A crap load more expensive for sanitary butterfly valves, check out geordi's prices
http://www.geordi.com.au/Products45.htm


----------



## Batz (23/9/06)

Borret said:


> I believe he got them from this place..
> 
> Winequip
> 
> Brent




Cheers Brent
I'll check-out a couple of plastic joints first.
I think these are a great idea,I am going to make up a couple straight off  

Batz


----------



## johnno (23/9/06)

I also think this is a great idea.
As Thirsty Boy has done a brew in one with no problems it seems that the concept is fine.

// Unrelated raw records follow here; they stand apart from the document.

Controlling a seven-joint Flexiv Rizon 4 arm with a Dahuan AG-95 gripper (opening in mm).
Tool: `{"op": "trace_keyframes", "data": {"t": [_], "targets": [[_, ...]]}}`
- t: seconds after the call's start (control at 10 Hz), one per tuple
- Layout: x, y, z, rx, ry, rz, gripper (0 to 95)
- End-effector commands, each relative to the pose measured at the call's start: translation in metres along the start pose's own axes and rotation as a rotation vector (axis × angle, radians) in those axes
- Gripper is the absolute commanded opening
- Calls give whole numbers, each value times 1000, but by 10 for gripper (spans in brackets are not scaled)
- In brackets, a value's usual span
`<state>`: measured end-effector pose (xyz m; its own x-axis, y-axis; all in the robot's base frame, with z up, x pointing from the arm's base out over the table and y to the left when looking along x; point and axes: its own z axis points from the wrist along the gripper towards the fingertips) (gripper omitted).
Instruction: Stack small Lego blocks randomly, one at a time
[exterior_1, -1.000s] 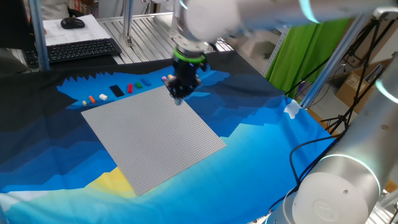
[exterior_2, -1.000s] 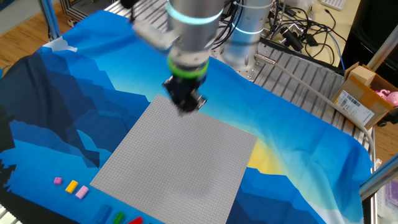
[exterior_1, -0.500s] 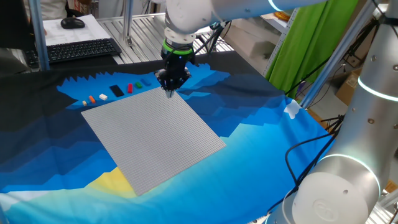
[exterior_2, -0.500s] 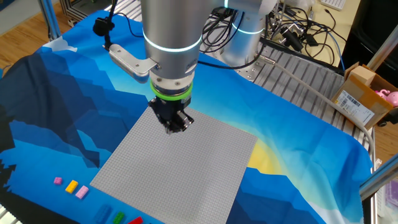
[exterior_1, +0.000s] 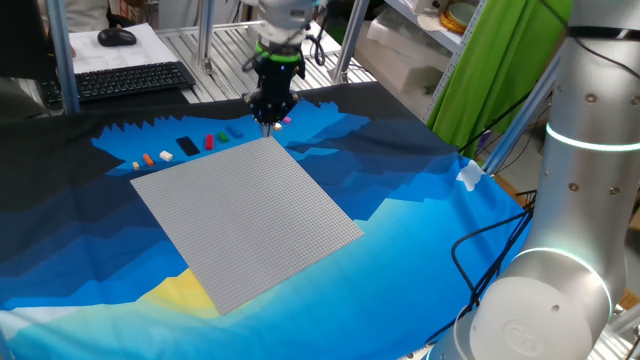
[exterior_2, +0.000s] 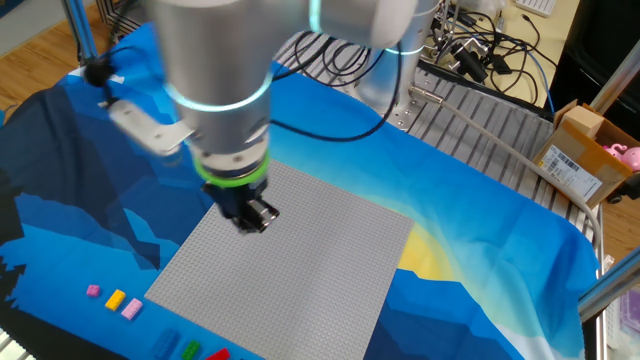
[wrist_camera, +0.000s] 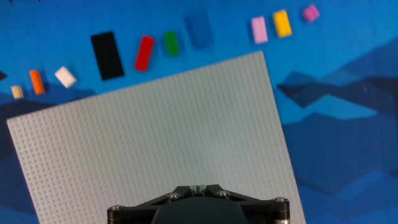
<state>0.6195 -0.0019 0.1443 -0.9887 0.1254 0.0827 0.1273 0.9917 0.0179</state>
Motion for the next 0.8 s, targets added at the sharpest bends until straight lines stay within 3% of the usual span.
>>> {"op": "trace_keyframes", "data": {"t": [0.1,0.5,0.6,0.7,0.8], "targets": [[-1,-3,-3,10,-3,0,0],[-3,-4,-3,18,-3,25,0],[-3,-4,-3,60,-33,33,0],[-3,-4,-3,60,-54,31,0],[-3,-4,-3,35,-49,4,0]]}}
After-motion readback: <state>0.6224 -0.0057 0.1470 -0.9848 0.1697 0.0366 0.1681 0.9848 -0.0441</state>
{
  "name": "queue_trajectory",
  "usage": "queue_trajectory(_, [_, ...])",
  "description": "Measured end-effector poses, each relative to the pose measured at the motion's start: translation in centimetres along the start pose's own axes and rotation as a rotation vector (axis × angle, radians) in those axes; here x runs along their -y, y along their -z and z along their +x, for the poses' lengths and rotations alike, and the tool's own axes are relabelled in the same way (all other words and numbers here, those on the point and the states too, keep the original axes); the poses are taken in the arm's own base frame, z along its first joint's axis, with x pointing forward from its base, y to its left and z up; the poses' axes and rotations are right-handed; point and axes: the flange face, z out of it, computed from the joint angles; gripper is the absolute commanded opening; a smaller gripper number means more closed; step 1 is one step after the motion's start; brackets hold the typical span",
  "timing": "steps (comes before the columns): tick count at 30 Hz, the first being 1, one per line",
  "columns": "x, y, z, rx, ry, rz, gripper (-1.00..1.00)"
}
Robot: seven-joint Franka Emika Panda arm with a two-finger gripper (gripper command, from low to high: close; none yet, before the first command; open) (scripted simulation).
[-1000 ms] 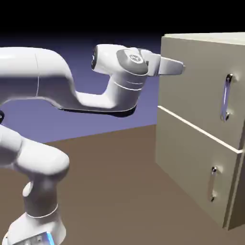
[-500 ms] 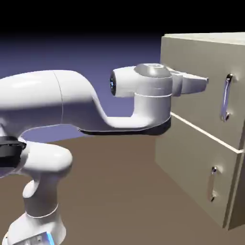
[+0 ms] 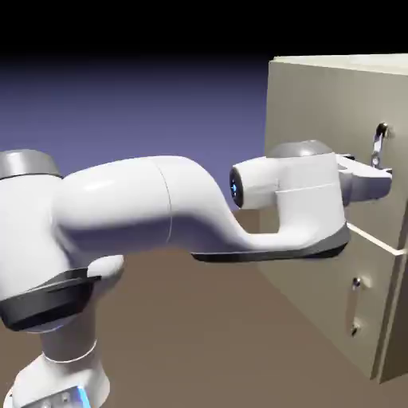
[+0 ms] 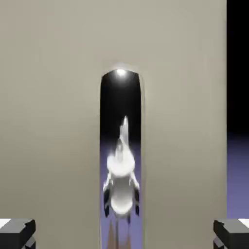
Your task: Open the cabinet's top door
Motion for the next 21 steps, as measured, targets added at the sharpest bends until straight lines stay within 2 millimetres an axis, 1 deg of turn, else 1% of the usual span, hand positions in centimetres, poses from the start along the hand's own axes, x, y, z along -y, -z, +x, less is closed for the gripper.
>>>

Good on him for trying it out and giving brewers a cheap option for a conical fermenter.

cheers
johnno


----------



## andy123 (4/2/10)

Will someone nominate Thirstyboy for a Nobel.I'm getting my tape measure and visiting the LHBS tomarrow.Andy


----------



## Fents (4/2/10)

epic bump from 2006 andy!


----------



## komodo (4/2/10)

Musta used one of these bad boys


----------



## MarkBastard (4/2/10)

Awesome bump indeed. Thirsty Boy obviously wasn't even here at the time?

TB are you still using it?


----------



## yardy (4/2/10)

Komodo said:


> Musta used one of these bad boys



been on the builds of 2 of these, slightly bigger though, anyway..back to the conicals..


----------



## Thirsty Boy (5/2/10)

Mark^Bastard said:


> Awesome bump indeed. Thirsty Boy obviously wasn't even here at the time?
> 
> TB are you still using it?



nah, only used it a few times - dont much need the conical thing. And it was too small, only good for a 17 or so litre brew if I recall. Worked fine, and if you could find 25L buckets rather than 20, you could make it big enough and the seal would be tighter etc.

O-rings used on purpose instead of sealant - specifically so it could be broken down and properly sanitised. I've seen too much mold growing under silicone to trust that stuff.

Mainly made it as a bit of a lark

TB


----------